**Task prompt**: Lines below containing the word "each" should be copied out.

**Data shown**:

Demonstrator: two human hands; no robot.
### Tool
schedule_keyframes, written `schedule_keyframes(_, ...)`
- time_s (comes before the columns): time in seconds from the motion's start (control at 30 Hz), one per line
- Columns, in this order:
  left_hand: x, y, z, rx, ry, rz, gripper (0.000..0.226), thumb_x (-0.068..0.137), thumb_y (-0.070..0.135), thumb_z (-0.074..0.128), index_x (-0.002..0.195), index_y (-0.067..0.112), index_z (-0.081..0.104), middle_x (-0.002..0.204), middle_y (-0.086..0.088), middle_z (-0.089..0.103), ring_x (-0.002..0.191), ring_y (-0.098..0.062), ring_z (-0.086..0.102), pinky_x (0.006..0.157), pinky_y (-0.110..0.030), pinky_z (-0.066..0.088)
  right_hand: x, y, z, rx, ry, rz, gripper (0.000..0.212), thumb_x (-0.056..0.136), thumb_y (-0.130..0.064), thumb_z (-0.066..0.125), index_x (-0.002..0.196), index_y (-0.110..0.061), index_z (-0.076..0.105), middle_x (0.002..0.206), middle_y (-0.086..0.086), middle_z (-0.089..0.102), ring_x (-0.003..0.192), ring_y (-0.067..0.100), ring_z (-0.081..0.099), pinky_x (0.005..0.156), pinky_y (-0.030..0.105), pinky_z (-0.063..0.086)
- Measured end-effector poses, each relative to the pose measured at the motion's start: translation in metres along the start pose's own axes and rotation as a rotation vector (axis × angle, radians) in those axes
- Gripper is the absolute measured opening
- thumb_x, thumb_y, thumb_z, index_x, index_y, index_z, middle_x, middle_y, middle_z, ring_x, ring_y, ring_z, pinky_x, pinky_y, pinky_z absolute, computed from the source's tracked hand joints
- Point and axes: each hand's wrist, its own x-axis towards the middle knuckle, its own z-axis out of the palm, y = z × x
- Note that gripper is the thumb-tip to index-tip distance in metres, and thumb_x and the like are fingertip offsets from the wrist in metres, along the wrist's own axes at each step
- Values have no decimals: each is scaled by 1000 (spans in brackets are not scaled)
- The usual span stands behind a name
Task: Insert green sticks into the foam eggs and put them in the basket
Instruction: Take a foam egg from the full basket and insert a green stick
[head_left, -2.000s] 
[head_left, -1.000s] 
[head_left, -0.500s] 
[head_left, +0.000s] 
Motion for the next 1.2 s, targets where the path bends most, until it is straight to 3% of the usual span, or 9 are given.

**Exercise output**:
- Measured end-effector poses, each relative to the pose measured at the motion's start: translation in metres along the start pose's own axes and rotation as a rotation vector (axis × angle, radians) in those axes
- Point and axes: each hand's wrist, its own x-axis towards the middle knuckle, its own z-axis out of the palm, y = z × x
- Note that gripper is the thumb-tip to index-tip distance in metres, and thumb_x and the like are fingertip offsets from the wrist in metres, along the wrist's own axes at each step
- Values have no decimals: each is scaled by 1000 (spans in brackets are not scaled)

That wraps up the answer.